The master janitor goes crazy / Re: Debugging Deadlocks

Thu Jan 9 07:14:58 EST 2020

Hello,

I had some more observations.  After `killall -9 master` there are zombies, so maybe the master thinks that some process
IDs have to finish, but in fact the ready PIDs are different.  I have not digged this further.

I had problems with the ID: a lot of read/write operations to the disk caused very slow syslog-daemon.  This in turn
means, that each syslog() call needs very long time (a minute or three) to return, as the syslog daemon needs that much
time to come to the syslog() call and conclude that this particular call causes no write on the disk.

After I both improved the IO on the system and removed some syslog() calls in Cyrus IMAP, the shutdown works fast.  I
have not done excessive experiments, but in the past the janitor went grazy on shutdown often and now this does not
happen.

Greetings
  Дилян

On Wed, 2020-01-08 at 16:02 +1100, ellie timoney wrote:
> Okay, just got distracted by this happening again.  The way I'm reproducing it is by ^C'ing a Cassandane run (which cleanly shuts down the cyrus instances it had started) during the JMAP tests, and I guess I'm sometimes getting lucky on the timing and hitting this.
> 
> On Wed, Dec 4, 2019, at 2:22 PM, ellie timoney wrote:
> > I think the really useful information to collect next time this happens 
> > (and while the master process is still running) is:
> > 
> > * What does lsof tell us about that ready file descriptor (in the 
> > example, fd 11)?  I would be very interested to know if it's a client 
> > socket, or an internal messaging socket (that service processes use to 
> > tell master their status).
> 
> master  3121 cyrus   11u  IPv4           49559608      0t0      TCP localhost:9146 (LISTEN)
> 
> This is the port the http service was listening on.
> 
> > * If you can attach a debugger and step through a couple of iterations 
> > of master's big "for (;;) {" loop, what path is it taking?  What 
> > decisions is it making?
> 
> So the problem pops up here:
> 
>             /* connections */
>             if (y >= 0 && Services[i].ready_workers == 0 &&
>                 Services[i].nactive < Services[i].max_workers &&
>                 !service_is_fork_limited(&Services[i])) {
>                 if (verbose > 2)
>                     syslog(LOG_DEBUG, "listening for connections for %s/%s",
>                            Services[i].name, Services[i].familyname);
>                 FD_SET(y, &rfds);
>                 if (y > maxfd) maxfd = y;
>             }
> 
> (gdb) p Services[i]
> $28 = {name = 0x55df363956c0 "http", listen = 0x55df36395170 "127.0.0.1:9146", 
>   proto = 0x55df36395680 "tcp", exec = 0x55df363956e0, babysit = 0, 
>   associate = 0, family = 2, familyname = 0x55df35a8c780 "ipv4", socket = 11, 
>   stat = {12, 13}, desired_workers = 0, max_workers = 2147483647, maxfds = 0, 
>   maxforkrate = 0, ready_workers = 0, nforks = 1, nactive = 1, 
>   nconnections = 1, forkrate = 0, nreadyfails = 0, lastreadyfail = 0, 
>   last_interval_start = {tv_sec = 1578455582, tv_usec = 342312}, 
>   interval_forks = 1}
> 
> The http service has shut down already... sort of.
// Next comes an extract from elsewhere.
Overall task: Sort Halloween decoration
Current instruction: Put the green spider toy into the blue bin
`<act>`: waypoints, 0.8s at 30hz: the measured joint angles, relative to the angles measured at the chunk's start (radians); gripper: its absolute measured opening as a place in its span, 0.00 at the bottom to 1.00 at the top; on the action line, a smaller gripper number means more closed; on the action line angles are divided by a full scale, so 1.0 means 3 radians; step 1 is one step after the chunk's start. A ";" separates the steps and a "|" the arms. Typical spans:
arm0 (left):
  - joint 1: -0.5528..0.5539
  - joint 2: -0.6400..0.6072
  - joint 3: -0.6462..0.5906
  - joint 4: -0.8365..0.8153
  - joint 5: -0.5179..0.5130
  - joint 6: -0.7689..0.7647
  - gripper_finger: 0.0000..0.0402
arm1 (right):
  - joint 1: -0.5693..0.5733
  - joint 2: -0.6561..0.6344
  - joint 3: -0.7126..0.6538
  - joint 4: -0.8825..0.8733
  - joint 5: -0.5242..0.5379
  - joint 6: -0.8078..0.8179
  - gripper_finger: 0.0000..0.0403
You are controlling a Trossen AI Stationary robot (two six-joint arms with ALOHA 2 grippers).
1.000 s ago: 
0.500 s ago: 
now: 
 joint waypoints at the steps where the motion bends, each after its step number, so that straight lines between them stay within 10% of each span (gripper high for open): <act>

It's hanging around as a defunct process:
> cyrus     3143  3121  0 14:53 ?        00:00:00 [httpd] <defunct>
> 
> We have no ready_workers, and nactive is less than max_workers, so we're adding the service socket (fd 11) to the listen set.  If verbose were large enough, I think we would be logging "listening for connections for %s/%s" during this loop.
> 
> So, we have data on the socket for this service, and if we weren't already in_shutdown we'd be trying to spawn a new service process to handle it.  But we ARE in_shutdown, so we don't spawn a service, so the data on the socket remains unhandled.
> 
> We don't simply finish shutting down, because that nactive=1 in the service table entry means we think we still have children, so we call child_janitor and then go round the loop again.
> 
> Sooooo we're waiting for child_janitor to clean up after the http service, I guess.
> 
> Inside child_janitor, here's the entry:
> (gdb) print **p
> $36 = {pid = 3143, service_state = SERVICE_STATE_BUSY, janitor_deadline = 0, 
>   si = 1, 
>   desc = 0x55df36397f30 "type:SERVICE name:http path:/dev/shm/cyrus/main/libexec/httpd", spawntime = {tv_sec = 1578455582, tv_usec = 682977}, sighuptime = -1, 
>   next = 0x0}
> 
> So, it thinks the http process is still busy, so we're spinning and waiting for it...  but the defunct state tells us it's already exited, and the system is just waiting for the parent process (master) to waitpid() it before getting rid of it completely.
> 
> It's pretty clear that there's still client data on that socket, but I'm not sure if "shut down Cyrus while there's still a client sending data to httpd" is enough to trigger it, or if it's more subtle.  The data pending on the socket is the reason we see pselect() called over and over again, but I don't think it's the cause of the problem: without that pending data, we'd still be hanging here instead of shutting down cleanly, but we'd be blocked in pselect() instead.
> 
> We _should_ have gotten a sigchld from httpd shutting down, and then reap_child should have waitpid'd it and cleaned up the child table, so we shouldn't be spinning like this.  So I guess the failure occurred somewhere in the sigchld handling, but by the time I notice it spinning it's too late to see what happened.  Did the sigchld go missing?  Did reap_child do the wrong thing?  Who knows!
> 
> I don't have any further insight at the moment.  I guess if I can find a way to reproduce it reasonably reliably, then I can litter reap_child with debug output and see what it reports just before it goes pear-shaped....
> 
> Cheers,
> 
> ellie